WASHINGTON, Sept 6 (Reuters) - The U.S. agency charged with protecting consumers from financial abuse took on a little-understood area of payday lending, where websites sell information on people looking for short-term, small loans, and fined a California company on Wednesday for steering borrowers into illegal and bad debts.
The U.S. Consumer Financial Protection Bureau has been working for more than a year to finish a rule that would restrict payday loans, short-term debt that is not collateralized and is historically repaid by a borrower's next paycheck. The loans are popular with people with low incomes, and are frequently used to cover the expenses of an emergency.
A final version of the rule is expected to be released soon.
The bureau imposed a $100,000 fine on California company Zero Parallel LLC, which as a "lead aggregator" identifies potential borrowers and then sells their information. The action shows the agency has its eye on the online side of the industry, which crosses state lines and has grown in recent years. Potential borrowers fill out web forms and then are immediately sent to a lender's site to take out the debt.
According to a CFPB statement, Zero Parallel sold applications to lenders it knew did not follow states' usury laws, interest-rate restrictions and prohibitions on who can make the loans, and kept borrowers in the dark about risks and costs.
Zero Parallel simply sold leads to the highest bidders, according to the CFPB, and borrowers did not know they were taking out illegal loans.
Payday lenders mostly charge flat fees instead of interest and frequently allow borrowers take out new loans to cover outstanding ones - all of which can add up to a borrower ultimately paying four times the amount of the original debt.

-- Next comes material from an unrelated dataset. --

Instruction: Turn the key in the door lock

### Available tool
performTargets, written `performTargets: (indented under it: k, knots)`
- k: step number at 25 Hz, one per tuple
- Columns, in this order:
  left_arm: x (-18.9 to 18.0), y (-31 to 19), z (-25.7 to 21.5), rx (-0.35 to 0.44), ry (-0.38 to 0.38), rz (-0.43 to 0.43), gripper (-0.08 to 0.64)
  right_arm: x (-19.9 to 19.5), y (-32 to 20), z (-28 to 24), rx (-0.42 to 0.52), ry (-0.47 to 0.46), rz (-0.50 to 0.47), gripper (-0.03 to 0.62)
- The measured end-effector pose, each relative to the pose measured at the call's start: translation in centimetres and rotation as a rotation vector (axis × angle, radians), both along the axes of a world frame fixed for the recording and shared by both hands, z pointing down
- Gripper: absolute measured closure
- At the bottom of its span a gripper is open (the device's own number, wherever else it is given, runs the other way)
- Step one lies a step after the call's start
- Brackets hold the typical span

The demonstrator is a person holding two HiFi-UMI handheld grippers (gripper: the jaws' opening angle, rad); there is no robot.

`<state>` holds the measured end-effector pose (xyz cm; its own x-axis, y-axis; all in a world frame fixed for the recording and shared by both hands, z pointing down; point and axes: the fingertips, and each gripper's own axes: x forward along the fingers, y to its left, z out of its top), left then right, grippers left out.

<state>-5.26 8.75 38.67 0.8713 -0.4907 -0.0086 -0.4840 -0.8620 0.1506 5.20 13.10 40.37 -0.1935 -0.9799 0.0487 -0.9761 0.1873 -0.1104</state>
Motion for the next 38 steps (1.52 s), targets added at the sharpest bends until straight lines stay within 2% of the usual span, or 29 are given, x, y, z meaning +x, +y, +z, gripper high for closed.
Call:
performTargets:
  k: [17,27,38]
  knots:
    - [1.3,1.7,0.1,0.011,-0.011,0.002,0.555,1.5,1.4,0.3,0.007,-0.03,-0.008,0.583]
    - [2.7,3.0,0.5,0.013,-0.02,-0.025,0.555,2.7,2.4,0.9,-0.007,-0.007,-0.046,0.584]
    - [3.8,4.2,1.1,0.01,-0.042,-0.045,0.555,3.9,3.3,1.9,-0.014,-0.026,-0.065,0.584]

Zero Parallel will pay the fine without admitting or denying the allegations, the CFPB said. The agency also said it had reached an agreement with Zero Parallel's owner, Davit Gasparyan, to resolve similar charges filed last year against his previous company, T3Leads, with a $250,000 fine.
Zero Parallel did not return calls requesting comment.
The CFPB said loans that did not comply with laws in borrowers' states of residence were void and cannot be collected.
Before the 2007-2009 financial crisis, payday loans were regulated by the states. But the 2010 Dodd-Frank Wall Street reform law charged the CFBP with taking a federal role overseeing the industry and setting a nationwide regulation to help keep borrowers from falling into expensive debt traps.